On Saturday I had nothing scheduled for the evening. On an email list I am on there was a discussion briefly touched on the movie Bruno before going off on something else. I decided to see the movie. I had previously seen Borat which is the previous movie by Sacha Baron Cohen so I generally knew what to expect however I had not read any reviews so I did not know much about the details of the movie.
An over-aching aspect of the movie which is bothersome is that the movie plays on stereotypes of gays. I would hope that people would be intelligent enough to realize that the depiction of gays in the movie is not accurate. These stereotypes are much worse that I had expected and actually made the movie less funny rather than more funny. GLAAD has issued a release about the issue.
To me the movie started off rather slow and plodding. In most scenes Cohen and the other actors are not all that funny. Sometimes a bit of humor but not much. The movie gets a bit more interesting when people who are not actors get involved. These are people that know they are being filmed yet have not picked up that this is all a spoof. The part of the movie which is most widely commented on occurs near the end with the cage fight in Arkansas. When the cage fight audience in Arkansas realized that the interaction between Bruno and Lutz had changed from anger and violence to love and affection the audience vented their rage and demonstrated stereotypical redneck, homophobic and low class trashy behavior and attitudes. It should be pointed out that beer was available for $1 per cup at the event and likely contributed to the outcome. Cohen had set up a situation where a bunch of clueless people could demonstrate just how sad they really were. It would be better if there people had more enlightened views. I wonder if seeing themselves in the movie will change any of them?
It is sad that people in Arkansas have that kind of reaction but when it was shown on the movie screen the biggest laughter of the movie erupted in the theater; that patronizing laugh of condescension. It is important to remember that not everyone who has ever lived in Arkansas is a homophobic hick. And not everyone in California is a modern hip sophisticate. Stereotypic depictions should not crowd out clear thinking.

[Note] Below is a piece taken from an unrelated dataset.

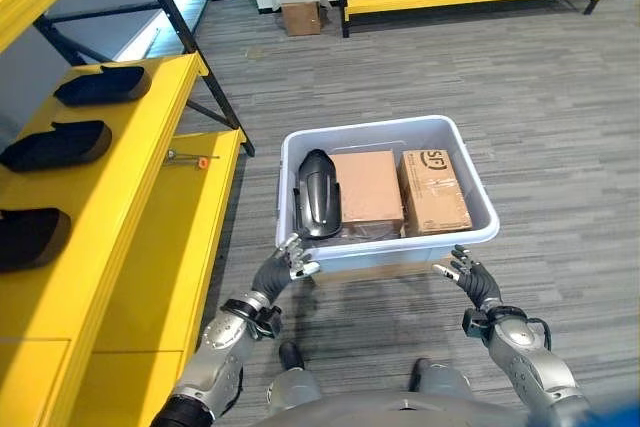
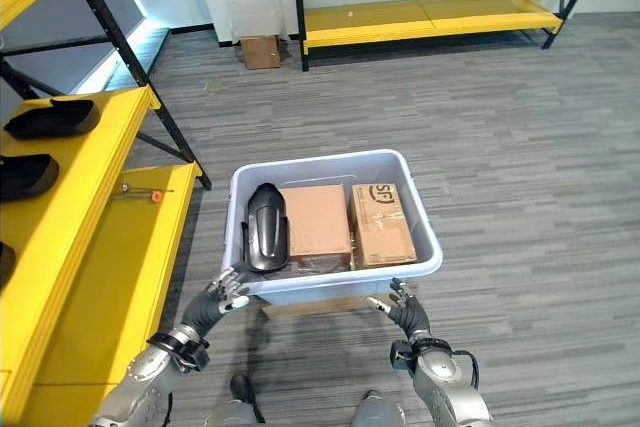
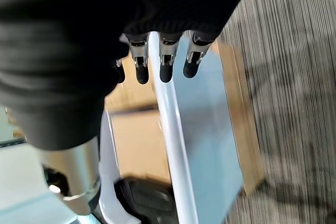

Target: Move parts from the plastic box to the shelf.

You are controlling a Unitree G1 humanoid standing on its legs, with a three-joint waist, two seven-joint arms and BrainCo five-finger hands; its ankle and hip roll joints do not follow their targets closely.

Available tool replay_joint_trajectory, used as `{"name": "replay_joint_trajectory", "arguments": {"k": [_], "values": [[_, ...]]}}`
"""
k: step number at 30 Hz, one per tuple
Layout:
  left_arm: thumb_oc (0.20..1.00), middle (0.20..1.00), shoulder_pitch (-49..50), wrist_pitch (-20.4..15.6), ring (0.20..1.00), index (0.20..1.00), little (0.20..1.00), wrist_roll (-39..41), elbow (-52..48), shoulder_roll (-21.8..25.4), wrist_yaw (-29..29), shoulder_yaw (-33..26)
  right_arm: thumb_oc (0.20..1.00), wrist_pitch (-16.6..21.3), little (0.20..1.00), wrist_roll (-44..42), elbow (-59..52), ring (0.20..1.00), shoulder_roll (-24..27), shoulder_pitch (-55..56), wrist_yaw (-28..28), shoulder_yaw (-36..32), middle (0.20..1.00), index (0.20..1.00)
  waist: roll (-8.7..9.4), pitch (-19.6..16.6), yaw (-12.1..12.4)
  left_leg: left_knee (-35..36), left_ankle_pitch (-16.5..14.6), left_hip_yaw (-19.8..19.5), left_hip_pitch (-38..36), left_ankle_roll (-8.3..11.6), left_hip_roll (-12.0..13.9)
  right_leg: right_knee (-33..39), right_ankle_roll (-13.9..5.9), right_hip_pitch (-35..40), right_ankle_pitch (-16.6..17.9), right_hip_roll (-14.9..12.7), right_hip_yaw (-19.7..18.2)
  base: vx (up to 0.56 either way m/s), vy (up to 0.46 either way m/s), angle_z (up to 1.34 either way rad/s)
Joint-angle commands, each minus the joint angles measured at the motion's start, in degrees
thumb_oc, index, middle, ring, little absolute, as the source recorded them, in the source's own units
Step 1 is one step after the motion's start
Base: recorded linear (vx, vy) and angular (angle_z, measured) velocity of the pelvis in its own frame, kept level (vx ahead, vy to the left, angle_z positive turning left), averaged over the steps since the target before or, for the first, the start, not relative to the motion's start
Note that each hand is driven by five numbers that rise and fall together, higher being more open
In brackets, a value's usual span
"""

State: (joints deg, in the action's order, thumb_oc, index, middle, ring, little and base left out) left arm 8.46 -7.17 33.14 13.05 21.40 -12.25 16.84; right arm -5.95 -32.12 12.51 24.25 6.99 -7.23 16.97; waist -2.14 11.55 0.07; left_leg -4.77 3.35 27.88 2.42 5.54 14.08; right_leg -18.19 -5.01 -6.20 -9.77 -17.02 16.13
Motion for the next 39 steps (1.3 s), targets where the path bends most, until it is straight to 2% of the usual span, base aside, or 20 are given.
{"name": "replay_joint_trajectory", "arguments": {"k": [1, 2, 3, 7, 9, 10, 12, 15, 17, 18, 20, 22, 24, 26, 28, 29, 32, 33, 34, 39], "values": [[1.0, 1.0, 0.63, -3.09, 1.0, 1.0, 1.0, 0.71, -5.41, 3.3, -0.77, -3.09, 1.0, 3.81, 1.0, -2.38, -4.61, 1.0, -1.2, -3.02, 2.64, -1.34, 1.0, 1.0, 1.7, 0.19, 0.97, -6.4, -2.27, -3.35, 1.73, 0.34, 2.46, 2.91, -1.29, 6.17, 0.34, 3.14, 7.0, 0.12, 0.333, -0.14], [1.0, 1.0, 0.55, -3.01, 1.0, 1.0, 1.0, 0.58, -5.24, 3.47, -0.8, -3.01, 1.0, 4.23, 1.0, -2.0, -4.95, 1.0, -1.29, -2.96, 2.93, -1.24, 1.0, 1.0, 1.84, 0.13, 1.05, -6.99, -2.7, -3.73, 1.93, 0.12, 2.09, 2.85, -1.36, 6.28, 0.4, 3.11, 6.76, 0.14, 0.455, 0.06], [1.0, 1.0, -0.04, -3.88, 1.0, 1.0, 1.0, -0.61, -4.2, 3.62, -0.46, -2.77, 1.0, 3.3, 1.0, -1.09, -6.35, 1.0, -1.53, -2.88, 1.59, -0.87, 1.0, 1.0, 2.1, -0.2, 1.2, -7.55, -2.88, -4.04, 2.55, -1.48, 0.92, 3.92, -1.1, 6.27, 1.95, 3.68, 5.97, 0.08, 0.296, -0.03], [1.0, 1.0, -0.23, -4.64, 1.0, 1.0, 1.0, -1.98, -4.04, 3.49, -0.85, -2.41, 1.0, 3.15, 1.0, 0.37, -5.75, 1.0, -2.2, -3.25, -0.14, -0.9, 1.0, 1.0, 2.26, -0.79, 1.7, -6.15, -3.8, -4.88, 1.35, -3.1, -1.75, 2.66, -1.97, 6.27, 1.45, 3.83, 4.7, 0.12, 0.361, -0.06], [1.0, 1.0, -0.34, -4.42, 1.0, 1.0, 1.0, -0.91, -3.98, 3.64, -1.02, -2.58, 1.0, 2.44, 1.0, 1.06, -6.33, 1.0, -2.56, -3.13, -0.15, -1.8, 1.0, 1.0, 2.4, -1.02, 2.11, -4.85, -4.36, -5.27, 0.58, -4.73, -3.67, -1.73, -2.7, 4.95, 0.11, 3.96, 4.03, 0.15, 0.435, 0.0], [1.0, 1.0, -0.54, -4.61, 1.0, 1.0, 1.0, -2.22, -3.69, 3.81, -0.71, -2.5, 1.0, 1.26, 1.0, 0.91, -6.55, 1.0, -2.87, -3.25, -0.18, -2.31, 1.0, 1.0, 3.05, -0.99, 2.32, -4.15, -5.27, -5.49, -0.04, -6.03, -5.05, -6.64, -4.01, 2.11, 1.34, 3.62, 3.12, 0.12, 0.253, -0.09], [1.0, 1.0, -0.23, -4.46, 1.0, 1.0, 1.0, -3.51, -3.73, 4.0, 0.6, -2.6, 1.0, 0.86, 1.0, 1.06, -6.38, 1.0, -3.17, -3.02, 0.35, -2.54, 1.0, 1.0, 3.35, -0.72, 2.23, -3.8, -5.91, -5.93, -0.61, -6.55, -5.75, -8.11, -4.58, 0.34, 2.43, 3.06, 2.25, 0.08, 0.104, -0.2], [1.0, 1.0, -2.23, -5.55, 1.0, 1.0, 1.0, -3.5, -3.6, 4.82, 1.74, -2.01, 1.0, 1.38, 1.0, 4.27, -6.0, 1.0, -3.77, -3.29, 1.78, -1.91, 1.0, 1.0, 4.34, 0.06, 2.09, -5.0, -7.46, -6.41, -0.47, -6.57, -5.81, -1.35, -5.23, 0.71, 5.86, -0.13, 1.56, 0.07, -0.182, -0.11], [1.0, 1.0, -3.81, -5.42, 1.0, 1.0, 1.0, -2.75, -4.0, 4.59, 1.64, -1.24, 1.0, 1.52, 1.0, 6.64, -5.21, 1.0, -3.82, -4.18, 1.99, -1.28, 1.0, 1.0, 4.69, 0.28, 2.03, -5.92, -8.26, -6.31, -0.12, -6.5, -5.39, 2.69, -5.79, 0.14, 9.71, -2.59, 0.61, 0.14, -0.323, 0.12], [1.0, 1.0, -4.55, -5.34, 1.0, 1.0, 1.0, -2.81, -4.71, 4.78, 2.73, -1.4, 1.0, 1.88, 1.0, 5.55, -3.17, 1.0, -4.21, -4.97, 4.46, -0.81, 1.0, 1.0, 4.67, 0.9, 1.77, -7.07, -9.35, -6.79, -0.07, -5.69, -3.8, 6.1, -7.13, -0.67, 12.74, -4.47, -2.03, 0.22, -0.41, -0.04], [1.0, 1.0, -4.41, -5.32, 1.0, 1.0, 1.0, -2.91, -4.51, 5.1, 2.82, -1.65, 1.0, 2.52, 1.0, 6.34, -2.82, 1.0, -4.24, -4.52, 5.6, -0.46, 1.0, 1.0, 4.82, 1.0, 1.71, -8.15, -9.52, -6.95, 0.28, -5.31, -2.7, 6.66, -7.27, -0.32, 12.62, -4.27, -2.28, 0.23, -0.386, -0.07], [1.0, 1.0, -3.21, -5.32, 1.0, 1.0, 1.0, -3.71, -4.47, 4.74, 4.01, -2.3, 1.0, 3.14, 1.0, 6.62, -3.14, 1.0, -3.35, -4.33, 8.14, -0.12, 1.0, 1.0, 4.99, 0.91, 2.32, -8.28, -8.44, -5.56, -0.37, -4.12, -0.67, 7.91, -7.36, 1.66, 11.43, -2.97, 0.44, 0.25, -0.335, 0.07], [1.0, 1.0, -2.65, -3.62, 1.0, 1.0, 1.0, -2.78, -5.7, 3.95, 5.44, -2.99, 1.0, 4.87, 1.0, 9.66, -4.14, 1.0, -2.08, -5.16, 10.38, 0.0, 1.0, 1.0, 5.02, 0.58, 2.81, -7.87, -7.18, -5.22, -0.87, -2.32, 1.43, 8.3, -6.81, 2.83, 9.76, -1.64, 2.43, 0.26, -0.251, -0.28], [1.0, 1.0, -2.52, -1.59, 1.0, 1.0, 1.0, -4.99, -5.81, 3.31, 9.34, -3.75, 1.0, 6.74, 1.0, 13.96, -6.11, 1.0, -0.42, -5.44, 8.55, -0.19, 1.0, 1.0, 4.97, 0.43, 2.61, -8.52, -6.51, -4.85, -1.02, -0.68, 4.03, 8.32, -5.97, 3.88, 8.43, -0.86, 3.55, 0.25, -0.205, -0.3], [1.0, 1.0, -3.11, -0.44, 1.0, 1.0, 1.0, -4.6, -5.18, 3.11, 12.33, -4.03, 1.0, 12.95, 1.0, 21.25, -8.16, 1.0, 1.7, -5.73, 3.61, -0.84, 1.0, 1.0, 5.01, 0.18, 2.19, -8.16, -5.98, -4.57, -1.46, -0.01, 5.34, 8.54, -5.65, 3.84, 8.51, -0.62, 4.03, 0.16, -0.115, -0.2], [1.0, 1.0, -3.78, -0.73, 1.0, 1.0, 1.0, -3.73, -4.99, 2.89, 13.21, -4.09, 1.0, 13.89, 1.0, 22.1, -9.81, 1.0, 2.99, -6.03, 2.17, -1.17, 1.0, 1.0, 4.99, 0.18, 1.84, -8.22, -5.75, -4.3, -1.44, 0.33, 6.08, 8.38, -5.54, 3.54, 8.52, -0.62, 4.21, 0.14, -0.077, -0.14], [1.0, 1.0, -5.5, -3.09, 1.0, 1.0, 1.0, -1.4, -5.1, 2.15, 14.73, -4.92, 1.0, 14.2, 1.0, 20.97, -13.3, 1.0, 4.73, -5.73, -1.16, -3.09, 1.0, 1.0, 4.57, 0.52, 0.52, -8.83, -5.75, -2.93, -1.33, 0.85, 7.57, 7.61, -5.13, 2.47, 8.2, -0.7, 4.57, 0.11, -0.006, -0.2], [1.0, 1.0, -6.75, -3.21, 1.0, 1.0, 1.0, -1.31, -5.18, 1.95, 17.25, -5.6, 1.0, 15.11, 1.0, 20.7, -13.2, 1.0, 5.11, -5.54, -2.28, -4.39, 1.0, 1.0, 4.37, 0.93, -0.16, -9.38, -5.96, -2.37, -1.22, 0.97, 8.01, 6.76, -5.04, 1.69, 8.04, -1.0, 4.68, 0.1, 0.045, -0.24], [1.0, 1.0, -8.26, -1.99, 1.0, 1.0, 1.0, -3.06, -4.2, 1.6, 22.76, -6.48, 1.0, 14.89, 1.0, 19.53, -13.18, 1.0, 5.18, -4.88, -2.91, -5.57, 1.0, 1.0, 4.28, 1.36, -0.98, -9.99, -6.26, -1.68, -1.09, 1.15, 8.45, 5.74, -5.18, 0.51, 7.98, -1.49, 4.5, 0.11, 0.059, -0.16], [1.0, 1.0, -12.71, -0.95, 1.0, 1.0, 1.0, -6.24, -1.73, 1.5, 33.14, -8.35, 1.0, 13.03, 1.0, 21.7, -14.88, 1.0, 5.57, -3.39, -2.18, -6.94, 1.0, 1.0, 4.68, 3.57, -2.85, -12.4, -7.26, -1.17, 1.05, 1.09, 9.43, 1.8, -5.9, -4.25, 7.67, -2.81, 2.58, 0.01, 0.04, -0.08]]}}
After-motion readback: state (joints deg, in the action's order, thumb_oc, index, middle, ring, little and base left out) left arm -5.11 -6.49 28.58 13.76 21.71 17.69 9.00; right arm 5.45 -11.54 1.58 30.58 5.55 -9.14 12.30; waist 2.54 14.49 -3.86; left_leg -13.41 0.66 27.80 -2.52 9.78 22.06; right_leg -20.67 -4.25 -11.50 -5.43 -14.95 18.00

So is ridicule a useful tool for change? Perhaps in some situations but I am doubtful if the movie Bruno will be one of them.
UPDATE: I have been thinking about this for a few more days so I am going to add a couple of comments. Obviously the primary motivation of making Bruno was not change the behavior of racists and homophobes. And likely not the secondary or tertiary or ... well you see my point. But it is worth reflecting on what kind of movie would be useful. If ridicule is the tool to be used then it seems to me that the ridicule needs to be directed at behaviors and opinions and not at people. Particularly not at people who are just over the line; it might be good to give them some room to improve their behavior and say "Oh I am not like that" and then hopefully their attitudes will change also. But this kind of change can take a long time.